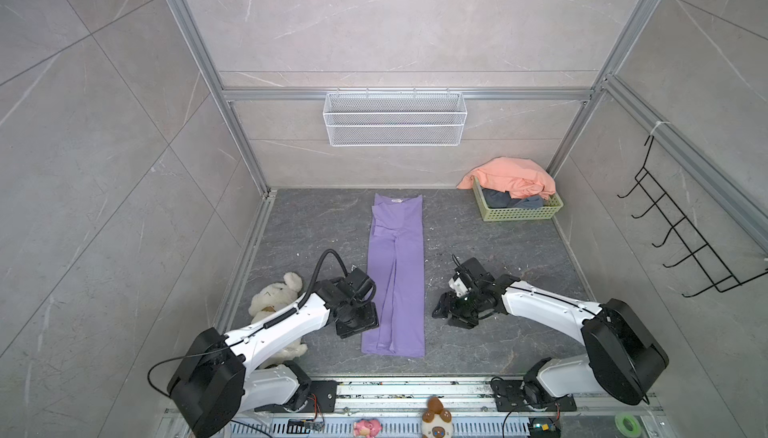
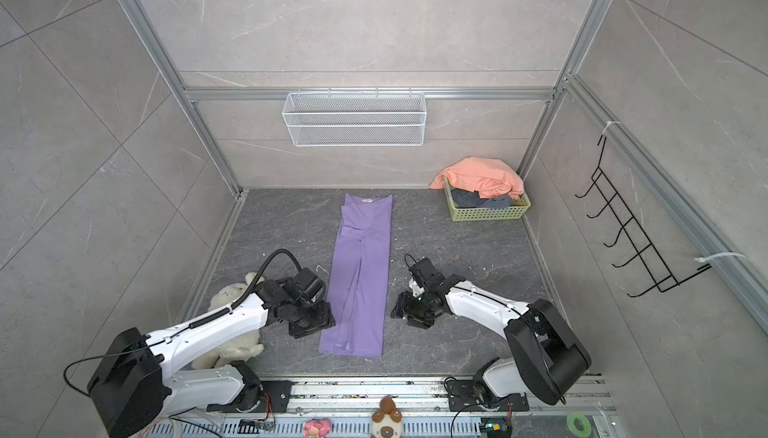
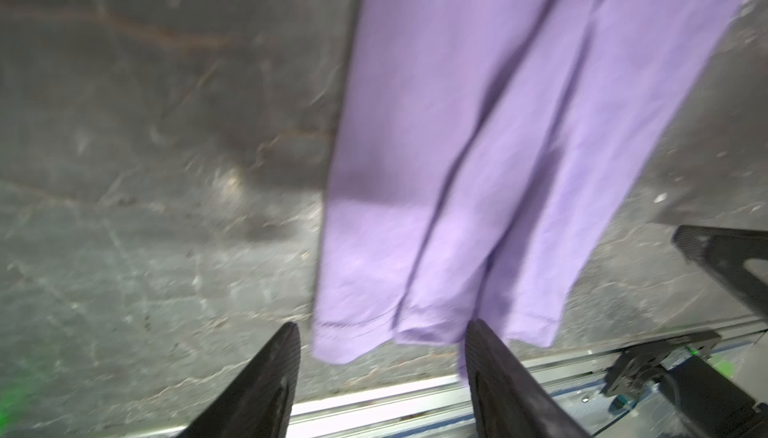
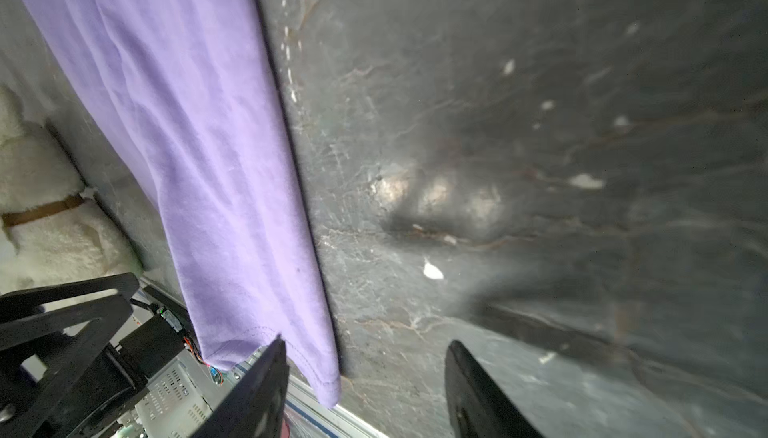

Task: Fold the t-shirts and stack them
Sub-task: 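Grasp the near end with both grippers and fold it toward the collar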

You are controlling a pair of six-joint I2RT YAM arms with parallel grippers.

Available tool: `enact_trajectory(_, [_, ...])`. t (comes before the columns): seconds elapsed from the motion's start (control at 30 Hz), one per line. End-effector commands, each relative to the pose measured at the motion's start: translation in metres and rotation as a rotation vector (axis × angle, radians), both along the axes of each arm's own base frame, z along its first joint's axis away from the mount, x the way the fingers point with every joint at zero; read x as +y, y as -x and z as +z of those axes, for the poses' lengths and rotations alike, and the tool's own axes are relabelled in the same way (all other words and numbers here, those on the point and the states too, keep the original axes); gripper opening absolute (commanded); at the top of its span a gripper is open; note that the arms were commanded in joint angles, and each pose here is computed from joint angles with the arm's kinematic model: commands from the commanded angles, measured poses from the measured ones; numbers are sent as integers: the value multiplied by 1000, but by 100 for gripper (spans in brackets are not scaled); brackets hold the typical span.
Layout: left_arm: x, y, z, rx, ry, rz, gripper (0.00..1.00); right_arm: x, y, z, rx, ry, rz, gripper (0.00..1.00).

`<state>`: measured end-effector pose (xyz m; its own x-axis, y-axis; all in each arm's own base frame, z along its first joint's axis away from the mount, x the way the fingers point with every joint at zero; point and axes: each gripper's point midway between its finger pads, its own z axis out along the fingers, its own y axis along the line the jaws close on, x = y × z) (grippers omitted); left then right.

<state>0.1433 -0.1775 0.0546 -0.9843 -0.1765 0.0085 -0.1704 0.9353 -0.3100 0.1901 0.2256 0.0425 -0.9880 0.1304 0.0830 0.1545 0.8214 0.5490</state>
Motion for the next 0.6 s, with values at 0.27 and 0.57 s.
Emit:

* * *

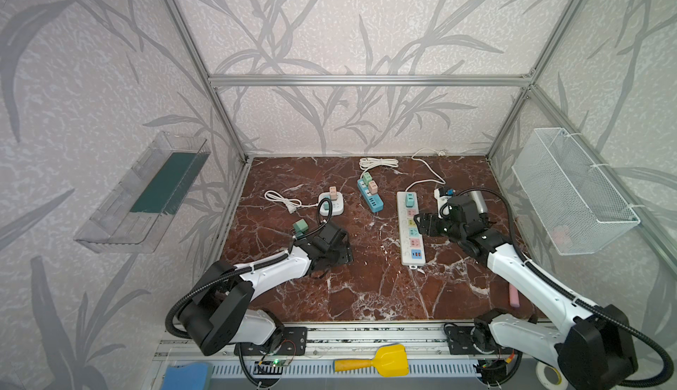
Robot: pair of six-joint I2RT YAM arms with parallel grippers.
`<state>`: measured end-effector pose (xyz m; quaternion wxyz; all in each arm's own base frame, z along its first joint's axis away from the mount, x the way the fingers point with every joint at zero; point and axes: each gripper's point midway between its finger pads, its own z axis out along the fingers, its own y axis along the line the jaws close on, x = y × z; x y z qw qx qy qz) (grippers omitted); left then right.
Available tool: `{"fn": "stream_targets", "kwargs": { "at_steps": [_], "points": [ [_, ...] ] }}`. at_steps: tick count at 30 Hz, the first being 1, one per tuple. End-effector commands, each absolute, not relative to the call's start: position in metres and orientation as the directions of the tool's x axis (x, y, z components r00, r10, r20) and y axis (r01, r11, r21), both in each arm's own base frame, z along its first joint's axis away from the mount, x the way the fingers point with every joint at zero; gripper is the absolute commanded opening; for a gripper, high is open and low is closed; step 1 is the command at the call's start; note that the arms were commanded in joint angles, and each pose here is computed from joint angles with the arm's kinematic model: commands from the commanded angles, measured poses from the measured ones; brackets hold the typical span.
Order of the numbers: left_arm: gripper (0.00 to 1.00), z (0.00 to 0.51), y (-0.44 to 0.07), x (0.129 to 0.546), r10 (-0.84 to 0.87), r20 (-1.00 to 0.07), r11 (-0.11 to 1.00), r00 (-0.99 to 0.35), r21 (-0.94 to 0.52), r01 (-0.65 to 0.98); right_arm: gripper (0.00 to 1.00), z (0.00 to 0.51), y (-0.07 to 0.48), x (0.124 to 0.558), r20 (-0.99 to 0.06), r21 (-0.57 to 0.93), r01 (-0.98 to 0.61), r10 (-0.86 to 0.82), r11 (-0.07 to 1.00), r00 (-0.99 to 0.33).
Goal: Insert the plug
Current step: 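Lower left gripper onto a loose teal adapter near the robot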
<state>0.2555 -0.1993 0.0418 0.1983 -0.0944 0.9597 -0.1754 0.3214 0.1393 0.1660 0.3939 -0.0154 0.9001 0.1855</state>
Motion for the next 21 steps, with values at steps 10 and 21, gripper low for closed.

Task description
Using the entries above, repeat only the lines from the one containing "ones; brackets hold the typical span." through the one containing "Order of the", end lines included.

Response to this task
Available tool: `{"fn": "stream_targets", "kwargs": { "at_steps": [_], "points": [ [_, ...] ] }}`. at_steps: tick count at 30 Hz, the first being 1, one per tuple. End-effector commands, each absolute, not relative to the call's start: position in metres and orientation as the directions of the tool's x axis (x, y, z components r00, r10, r20) and y axis (r01, r11, r21), both in each arm's own base frame, z along its first joint's axis away from the mount, x the way the fingers point with every joint at zero; gripper is the absolute commanded opening; for a gripper, high is open and low is closed; step 1 is the command at the call's start; note that the arms were commanded in joint angles, and each pose here is computed from joint angles with the arm's kinematic model: commands from the commanded angles, measured poses from the measured ones; brackets hold the typical span.
Order of the numbers: left_arm: gripper (0.00 to 1.00), z (0.00 to 0.51), y (-0.44 to 0.07), x (0.129 to 0.546), r10 (-0.84 to 0.87), r20 (-1.00 to 0.07), r11 (-0.11 to 1.00), r00 (-0.99 to 0.35), r21 (-0.94 to 0.52), r01 (-0.65 to 0.98); right_arm: gripper (0.00 to 1.00), z (0.00 to 0.51), y (-0.07 to 0.48), x (0.124 to 0.558), r20 (-0.99 to 0.06), r21 (-0.57 to 0.93), r01 (-0.98 to 0.61), r10 (-0.86 to 0.82), r11 (-0.07 to 1.00), r00 (-0.99 to 0.33).

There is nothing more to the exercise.